**Exercise:** Using the listing below, copy exactly the lines from the one containing "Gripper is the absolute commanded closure" to the one containing "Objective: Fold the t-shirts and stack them", both lines included, and no others.

**Provided material:**
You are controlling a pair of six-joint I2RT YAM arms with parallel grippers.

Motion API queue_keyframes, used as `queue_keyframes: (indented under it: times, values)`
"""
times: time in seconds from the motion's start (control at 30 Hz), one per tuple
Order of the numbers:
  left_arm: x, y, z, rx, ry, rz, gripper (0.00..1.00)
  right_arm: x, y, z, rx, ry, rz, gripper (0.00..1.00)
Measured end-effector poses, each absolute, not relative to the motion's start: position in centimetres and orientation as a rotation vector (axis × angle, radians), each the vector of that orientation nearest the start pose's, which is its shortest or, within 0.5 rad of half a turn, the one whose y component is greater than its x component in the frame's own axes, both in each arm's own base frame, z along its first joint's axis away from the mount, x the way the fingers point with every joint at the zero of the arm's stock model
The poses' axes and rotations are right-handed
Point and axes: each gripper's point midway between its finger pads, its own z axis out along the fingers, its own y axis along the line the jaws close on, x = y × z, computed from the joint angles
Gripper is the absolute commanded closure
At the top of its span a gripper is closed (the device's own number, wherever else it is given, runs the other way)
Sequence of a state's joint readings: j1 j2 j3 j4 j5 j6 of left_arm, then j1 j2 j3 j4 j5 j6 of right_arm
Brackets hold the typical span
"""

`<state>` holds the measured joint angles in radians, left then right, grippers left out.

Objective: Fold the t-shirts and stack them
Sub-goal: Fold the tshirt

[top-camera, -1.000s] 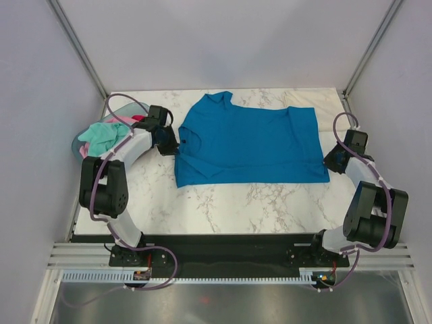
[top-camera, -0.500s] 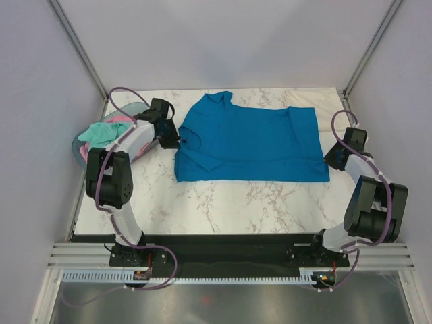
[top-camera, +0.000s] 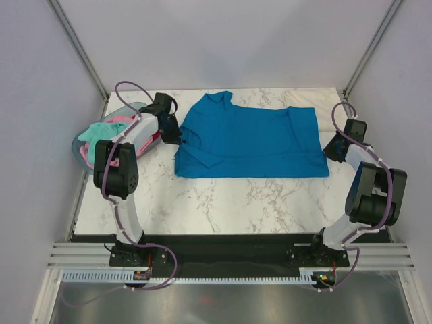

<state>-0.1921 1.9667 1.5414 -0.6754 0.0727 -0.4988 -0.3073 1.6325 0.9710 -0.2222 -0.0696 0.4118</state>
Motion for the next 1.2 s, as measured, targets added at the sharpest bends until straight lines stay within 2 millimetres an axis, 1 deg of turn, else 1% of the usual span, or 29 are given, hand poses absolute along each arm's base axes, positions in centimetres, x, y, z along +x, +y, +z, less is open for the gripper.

**Output below:**
Gripper is the absolute commanded closure
At the top of its span a gripper is closed (the device's own number, wherever else it is given, runs the other way)
Sequence of a state's joint readings: j1 j2 j3 j4 j5 j6 of left_arm, then j1 j2 j3 j4 j5 j6 of right_arm
Brackets hold the typical span
"""

`<state>` holds the measured joint angles in radians, left then right, grippers left out.

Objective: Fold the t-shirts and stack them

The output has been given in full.